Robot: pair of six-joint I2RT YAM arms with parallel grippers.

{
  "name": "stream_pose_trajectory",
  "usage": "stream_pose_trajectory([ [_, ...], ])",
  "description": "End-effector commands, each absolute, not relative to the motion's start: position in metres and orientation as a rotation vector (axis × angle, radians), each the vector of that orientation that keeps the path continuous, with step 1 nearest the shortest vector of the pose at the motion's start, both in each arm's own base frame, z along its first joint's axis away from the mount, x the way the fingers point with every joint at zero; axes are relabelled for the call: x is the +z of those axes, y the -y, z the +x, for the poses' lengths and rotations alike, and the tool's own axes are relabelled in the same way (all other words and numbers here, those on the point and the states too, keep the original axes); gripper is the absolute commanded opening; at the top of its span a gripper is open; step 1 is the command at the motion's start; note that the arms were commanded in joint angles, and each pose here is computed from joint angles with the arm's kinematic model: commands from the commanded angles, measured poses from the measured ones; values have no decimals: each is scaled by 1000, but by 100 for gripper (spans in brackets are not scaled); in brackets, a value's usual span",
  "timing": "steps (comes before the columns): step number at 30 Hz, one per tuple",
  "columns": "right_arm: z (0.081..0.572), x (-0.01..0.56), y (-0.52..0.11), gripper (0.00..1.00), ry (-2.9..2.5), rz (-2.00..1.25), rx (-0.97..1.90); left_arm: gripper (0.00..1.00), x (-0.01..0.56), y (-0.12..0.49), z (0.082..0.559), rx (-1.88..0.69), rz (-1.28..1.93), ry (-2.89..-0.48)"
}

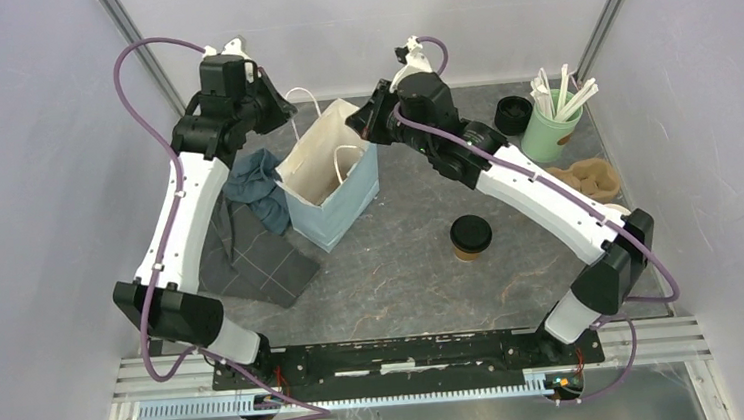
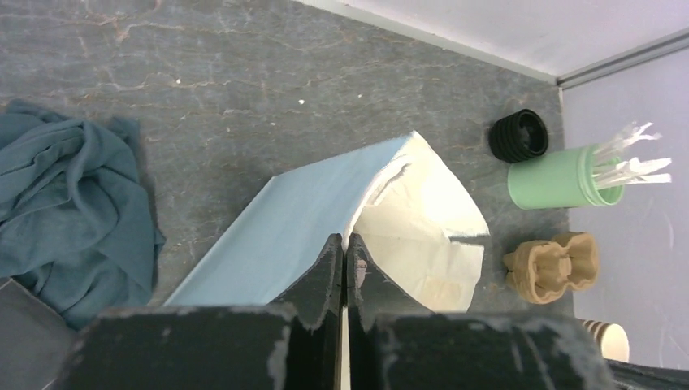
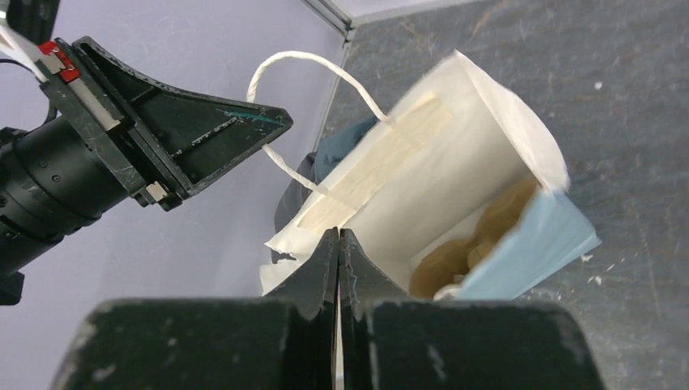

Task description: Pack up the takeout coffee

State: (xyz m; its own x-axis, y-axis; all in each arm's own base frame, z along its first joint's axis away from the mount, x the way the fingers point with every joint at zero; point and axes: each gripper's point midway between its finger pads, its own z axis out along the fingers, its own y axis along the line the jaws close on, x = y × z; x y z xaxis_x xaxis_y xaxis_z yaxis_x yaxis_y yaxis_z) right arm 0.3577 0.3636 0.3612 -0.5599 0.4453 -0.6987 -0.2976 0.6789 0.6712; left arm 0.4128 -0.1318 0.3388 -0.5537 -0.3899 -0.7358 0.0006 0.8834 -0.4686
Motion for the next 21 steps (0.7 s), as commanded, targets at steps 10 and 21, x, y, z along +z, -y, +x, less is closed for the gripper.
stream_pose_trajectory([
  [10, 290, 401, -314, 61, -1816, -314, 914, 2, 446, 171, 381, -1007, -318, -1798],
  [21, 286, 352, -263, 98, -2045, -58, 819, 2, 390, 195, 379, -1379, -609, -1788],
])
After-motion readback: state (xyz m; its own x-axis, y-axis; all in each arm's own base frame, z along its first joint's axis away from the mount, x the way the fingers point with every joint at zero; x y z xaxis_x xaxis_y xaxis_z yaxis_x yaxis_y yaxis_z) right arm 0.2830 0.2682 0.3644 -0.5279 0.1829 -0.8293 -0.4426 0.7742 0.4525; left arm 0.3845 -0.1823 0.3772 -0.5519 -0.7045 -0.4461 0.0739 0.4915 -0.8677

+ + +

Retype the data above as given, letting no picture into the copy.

◆ TASK OUTPUT ◆
Robot: pair of six-joint I2RT YAM arms with parallel grippers.

{
  "name": "stream_pose_trajectory",
  "usage": "stream_pose_trajectory([ [_, ...], ])",
  "description": "End-effector commands, each absolute, not relative to the motion's start: position in metres and orientation as a rotation vector (axis × angle, radians), each the vector of that orientation that keeps the path continuous, with step 1 nearest the shortest vector of the pose at the motion's start, both in each arm's own base frame, z along its first joint's axis away from the mount, x the way the fingers point with every joint at zero; axes are relabelled for the call: x is the +z of those axes, y the -y, z the +x, for the poses' lengths and rotations alike, and the tool's own axes are relabelled in the same way (all other words and numbers here, those on the point and the states too, keep the original axes); gripper is the absolute commanded opening; at the top of its span a gripper is open; step 1 is the command at the motion's start; note that the arms were commanded in joint angles, and each pose here is computed from joint angles with the arm's kinematic model: commands from the commanded angles, measured poses from the measured ones; values have no decimals: each is scaled by 1000, but by 100 for gripper (spans in brackets are not scaled); in brackets, a value's usual span",
  "timing": "steps (comes before the columns): step number at 30 Hz, one per tuple",
  "columns": "right_arm: z (0.081..0.572), x (-0.01..0.56), y (-0.52..0.11), gripper (0.00..1.00), ry (-2.9..2.5), rz (-2.00..1.25), rx (-0.97..1.90); left_arm: gripper (0.00..1.00), x (-0.01..0.56), y (-0.12..0.49), z (0.082..0.559), rx (-1.88..0.69), rz (-1.28..1.93), ry (-2.89..-0.48)"
}


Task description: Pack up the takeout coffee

State: (xyz m; its own x-axis, y-axis; all in each arm's own base frame, z along its first joint's axis away from the mount, x the way the fingers point with every joint at zero; point and axes: each gripper's point midway between its finger pads, its own z axis out along the fingers, its own y axis along the line the jaws close on, x = y × z; x y z xaxis_x xaxis_y xaxis_z yaxis_x yaxis_y yaxis_z) right arm 0.3577 0.3636 0.3612 -0.5599 0.4453 -0.6987 -0.2976 0.6789 0.6712; left arm 0.4128 -0.1318 0.3388 -0.5537 -0.3899 -0.7358 0.0006 0.8834 -0.4686
Motion for the next 21 steps (0.7 s), as commanded, targets at steps 10 and 21, x, y, z along +z, -y, +x, less is closed for the gripper.
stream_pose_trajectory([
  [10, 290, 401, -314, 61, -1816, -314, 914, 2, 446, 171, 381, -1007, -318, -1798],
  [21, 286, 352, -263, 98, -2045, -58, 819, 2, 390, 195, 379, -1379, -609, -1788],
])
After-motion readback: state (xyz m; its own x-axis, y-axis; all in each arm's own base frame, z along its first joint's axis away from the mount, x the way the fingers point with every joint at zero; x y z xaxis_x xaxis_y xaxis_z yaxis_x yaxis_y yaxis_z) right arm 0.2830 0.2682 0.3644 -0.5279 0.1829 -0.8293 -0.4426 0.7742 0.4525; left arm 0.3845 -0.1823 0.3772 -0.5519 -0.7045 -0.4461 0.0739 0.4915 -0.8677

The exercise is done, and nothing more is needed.